Should divorcing spouses file a joint income tax return or separate returns?

This is one question almost all divorcing couples must answer. Couples who are separated but not divorced may file joint returns. It is not uncommon for a divorcing couple to remain legally married for some time -- months, at least -- until their divorce becomes final. For example, a couple separates in March, decides to divorce in June and sets to working on the property settlement but is still legally married on Dec. 31.

Basically, a divorcing couple has three options: 1) file jointly (called "married filing jointly"); 2) file married as separate people (called "married filing separately"); or 3) under certain circumstances, file as a single taxpayer (when they are "deemed unmarried" or "head of household").

For wealthy couples, tax considerations may mean an extensive analysis that considers a number of factors, including the incomes and deductions of both spouses, number of dependents, tax credits, applicable tax rates and contributions already paid to avoid penalties.

Most middle income couples find it advantageous to file jointly, and they can file jointly if they are married as of midnight on the last day of the tax year (Dec. 31). Despite their marital strife, couples opt for this because married filing jointly results in the lower total tax bill than any of the other options.
If they file jointly, both of them are responsible for the taxes due. Each spouse is responsible for the entire debt because married couples have joint and several liability.

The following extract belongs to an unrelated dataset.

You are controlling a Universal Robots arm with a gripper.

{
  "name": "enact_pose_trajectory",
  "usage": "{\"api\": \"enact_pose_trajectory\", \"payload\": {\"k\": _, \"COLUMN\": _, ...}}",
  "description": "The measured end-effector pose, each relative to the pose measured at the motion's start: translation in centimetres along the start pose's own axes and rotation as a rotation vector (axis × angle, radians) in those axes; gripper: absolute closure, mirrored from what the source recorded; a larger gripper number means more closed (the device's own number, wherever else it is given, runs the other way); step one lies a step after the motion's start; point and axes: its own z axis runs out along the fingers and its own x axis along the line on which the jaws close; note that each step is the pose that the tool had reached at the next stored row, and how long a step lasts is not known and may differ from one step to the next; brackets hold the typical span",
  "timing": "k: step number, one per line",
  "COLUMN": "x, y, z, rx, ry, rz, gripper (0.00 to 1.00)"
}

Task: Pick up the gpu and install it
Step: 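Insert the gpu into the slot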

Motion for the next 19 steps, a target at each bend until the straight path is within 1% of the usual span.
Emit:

Sometimes, a married person may file independent of his or her spouse and therefore file married filing separately. This becomes more complicated, depending upon whether a person lives in a common law (generally equitable distribution) state or in a community property state, and many couples do not do it because "[m]arried filing separately typically results in the highest possible combined total tax." In community property states, which are Arizona, California, Idaho, Louisiana, Nevada, New Mexico, Texas, Washington, Wisconsin, and (by election of the spouses) Alaska), the division of income and expenses is governed by special rules because in these states each spouse has a claim on the other’s income.

Spouses who have been divorced or are legally separated are single taxpayers. A currently married person may be deemed unmarried and able to file as a single taxpayer if he or she is 1) unmarried or "considered unmarried" on the last day of the year, 2) paid more than half of the upkeep of the household during the year, 3) have a "qualifying" person, such as a student, living there, and 4) do not have a dependent parent living with them. This category may include an abandoned wife with minor children. Sometimes widows and widowers avail themselves of this filing status. Taxpayers who have become single as a result of a divorce may find it advantageous to file as head of household because the tax rates are lower than those applicable to unmarried people.